The screw-up was that they picked a fuel that's not dense, and thus doesn't have much impulse per volume, and then picked a narrow tank diameter (8.4 meters)
That isn't exactly a screw up--you can't beat LH2 as a fuel. and 8.4 isn't as narrow as Falcon heavt, the EELVs, etc. Delta IV is the narrow beastie. But if you will recall, Ares V was going to be a 10 meter core, before the folks pushing ULA's agenda got it killed.
The Falcon doesn't have to use a large diameter core because it uses a fuel and oxidizer combination that is three times denser than LH2/LOX. An 4.8 meter diameter RP-1/LOX tank can store the same propellant mass as an 8.4 meter LH2/LOX tank of the same height. If you adjust for volumetric specific impulse, RP-1/LOX takes less than half the volume as LH2/LOX for the same delivered impulse.
Still, there is nothing wrong with a tall LV, and two DIRECT-ish Block IA Block II launches will allow for a lunar return--if it is supported.
There is if your rocket is scraping the roof of your building before you've added that little thing called a "useful payload." NASA looked at adding a third stage configuration to the SLS but it wouldn't fit inside the building.

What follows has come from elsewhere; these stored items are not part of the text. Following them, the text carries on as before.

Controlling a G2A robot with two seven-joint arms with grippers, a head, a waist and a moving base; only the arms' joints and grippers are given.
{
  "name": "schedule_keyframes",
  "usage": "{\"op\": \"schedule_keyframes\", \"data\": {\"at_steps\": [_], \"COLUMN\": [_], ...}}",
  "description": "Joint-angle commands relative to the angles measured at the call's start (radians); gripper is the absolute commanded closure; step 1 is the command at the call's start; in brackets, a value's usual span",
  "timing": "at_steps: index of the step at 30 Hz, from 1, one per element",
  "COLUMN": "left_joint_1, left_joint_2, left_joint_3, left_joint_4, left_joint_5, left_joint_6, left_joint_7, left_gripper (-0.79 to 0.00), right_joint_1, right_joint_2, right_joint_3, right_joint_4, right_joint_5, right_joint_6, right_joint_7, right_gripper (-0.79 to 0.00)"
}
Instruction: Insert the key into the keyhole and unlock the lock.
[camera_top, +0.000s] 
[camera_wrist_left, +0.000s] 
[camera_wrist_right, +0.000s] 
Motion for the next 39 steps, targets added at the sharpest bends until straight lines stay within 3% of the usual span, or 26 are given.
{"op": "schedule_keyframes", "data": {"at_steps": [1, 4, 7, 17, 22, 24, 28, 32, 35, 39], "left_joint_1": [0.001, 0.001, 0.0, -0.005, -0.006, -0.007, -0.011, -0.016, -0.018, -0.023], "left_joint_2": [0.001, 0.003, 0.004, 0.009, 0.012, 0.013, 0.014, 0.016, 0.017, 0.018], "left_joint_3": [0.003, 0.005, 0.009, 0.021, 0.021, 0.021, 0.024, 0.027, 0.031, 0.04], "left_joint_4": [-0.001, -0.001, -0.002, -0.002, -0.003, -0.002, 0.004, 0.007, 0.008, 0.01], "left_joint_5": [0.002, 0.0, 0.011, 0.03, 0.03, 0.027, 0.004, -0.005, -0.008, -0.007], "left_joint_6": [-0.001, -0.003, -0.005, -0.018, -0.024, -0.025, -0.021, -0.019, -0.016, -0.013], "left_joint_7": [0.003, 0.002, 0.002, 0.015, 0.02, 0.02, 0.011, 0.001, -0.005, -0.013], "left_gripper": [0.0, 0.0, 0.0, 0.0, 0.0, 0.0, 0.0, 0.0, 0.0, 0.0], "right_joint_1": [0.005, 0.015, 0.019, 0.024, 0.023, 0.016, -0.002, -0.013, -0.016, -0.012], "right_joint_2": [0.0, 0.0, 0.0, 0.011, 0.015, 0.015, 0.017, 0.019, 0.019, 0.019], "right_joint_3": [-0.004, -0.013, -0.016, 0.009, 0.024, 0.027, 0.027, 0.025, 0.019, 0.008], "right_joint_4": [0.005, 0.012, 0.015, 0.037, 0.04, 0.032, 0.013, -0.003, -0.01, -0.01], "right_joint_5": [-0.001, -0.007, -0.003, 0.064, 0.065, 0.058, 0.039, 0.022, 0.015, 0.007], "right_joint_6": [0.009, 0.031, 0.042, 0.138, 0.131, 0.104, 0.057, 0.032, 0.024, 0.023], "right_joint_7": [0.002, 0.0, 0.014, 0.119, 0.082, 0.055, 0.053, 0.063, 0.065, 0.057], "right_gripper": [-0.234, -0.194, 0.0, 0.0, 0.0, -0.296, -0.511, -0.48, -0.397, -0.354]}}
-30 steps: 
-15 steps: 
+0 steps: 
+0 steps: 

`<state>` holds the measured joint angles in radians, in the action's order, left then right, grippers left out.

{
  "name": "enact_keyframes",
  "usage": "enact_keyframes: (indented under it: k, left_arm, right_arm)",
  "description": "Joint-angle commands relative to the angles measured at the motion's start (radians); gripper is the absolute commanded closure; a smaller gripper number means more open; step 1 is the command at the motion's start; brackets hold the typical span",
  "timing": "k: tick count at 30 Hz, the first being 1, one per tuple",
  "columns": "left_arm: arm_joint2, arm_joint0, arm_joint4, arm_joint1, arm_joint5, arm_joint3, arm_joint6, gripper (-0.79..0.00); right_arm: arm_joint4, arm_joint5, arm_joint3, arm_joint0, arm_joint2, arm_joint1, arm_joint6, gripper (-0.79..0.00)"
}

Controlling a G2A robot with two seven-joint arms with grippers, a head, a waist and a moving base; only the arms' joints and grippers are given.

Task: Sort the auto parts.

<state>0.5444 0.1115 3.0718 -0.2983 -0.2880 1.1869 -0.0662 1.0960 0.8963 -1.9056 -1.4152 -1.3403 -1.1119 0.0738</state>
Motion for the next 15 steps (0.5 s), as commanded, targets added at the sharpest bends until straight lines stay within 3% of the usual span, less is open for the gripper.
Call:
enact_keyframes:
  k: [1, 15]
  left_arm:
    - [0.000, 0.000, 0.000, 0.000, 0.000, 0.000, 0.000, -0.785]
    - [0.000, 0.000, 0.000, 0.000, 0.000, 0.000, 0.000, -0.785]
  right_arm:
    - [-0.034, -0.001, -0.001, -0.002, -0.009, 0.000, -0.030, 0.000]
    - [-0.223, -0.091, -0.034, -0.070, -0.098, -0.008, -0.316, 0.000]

Now I think you might have called for wider LVs (that wouldn't fit in the VAB at any rate.
You do realize that the Space Shuttle had really big wings and a tail, don't you? It was about 24 meters in either dimension on rollout, and they didn't have to saw it in pieces to get it out the door or anything.
Here is a diagram showing how many RL-10s it would take to do the job of the original five F-1s
http://blogs.nasa.gov/J2X/wp-content/uploads/sites/212/2013/08/cluster3.jpg
http://blogs.nasa.gov/J2X/2013/08/06/inside-the-leo-doghouse-rs-25-vs-j-2x/
Now I don't think you want to try that with balloon tank construction.
Why on Earth would anyone but NASA think of using RL-10's on a big vehicle? They're the most expensive engines in terms of $ per thrust ($1,500 per lbf). Even the SSME comes in at about $120 per lbf. An SRB, the F-1, the RS-68, and the Merlin 1-D are in the $14 to $20 range per lbf. A two-stage all RS-25 version of an SLS (about 9 million lbsf at liftoff) would cost about $1.3 billion just for the engines - which are thrown away.
Now I actually don't have a problem with wide vehicles, but that would cost a lot more than SLS right now--and may wind up being a global project. A global-lifter would be something to be planned out 50-100 years from now, with each nation pitching in.
Well, I can see how the SLS's projected launch rate would get you to think in 100-year time frames, but to the rest of us that's like someone in the mid-1800's trying to figure out how to get a paddle-wheel steamer to the moon.
First unmanned test flight of the Saturn V: 1967.
Last lunar landing: 1972.
First planned manned flight of the SLS: 2021?
First planned flight using an engine that's not left over from the Space Shuttle: 2027.
NASA plans to fly one mission per year, with one year being a cargo launch and the other year being a manned launch, with the evolved 130 tonne capability first flying in 2032. People who weren't even born when Obama and Holder canceled Constellation in 2009 will be working as engineers on that mission, employed by managers who weren't born when Bush announced the Constellation program.
I imagine they'll go for a moon landing sometime between 2036 and 2040, which, from the commencement of the program, is the same span as from the attack on Pearl Harbor to Neil Armstrong setting foot on the moon, but without actually inventing a single new engine, much less having to invent jet engines, supersonic flight, rocket engines, staged missiles, and, well, the same freakin' engines they're planning on using for the boosters in the 2030's.
It's called bloat and technological stagnation. Some people cheer it on.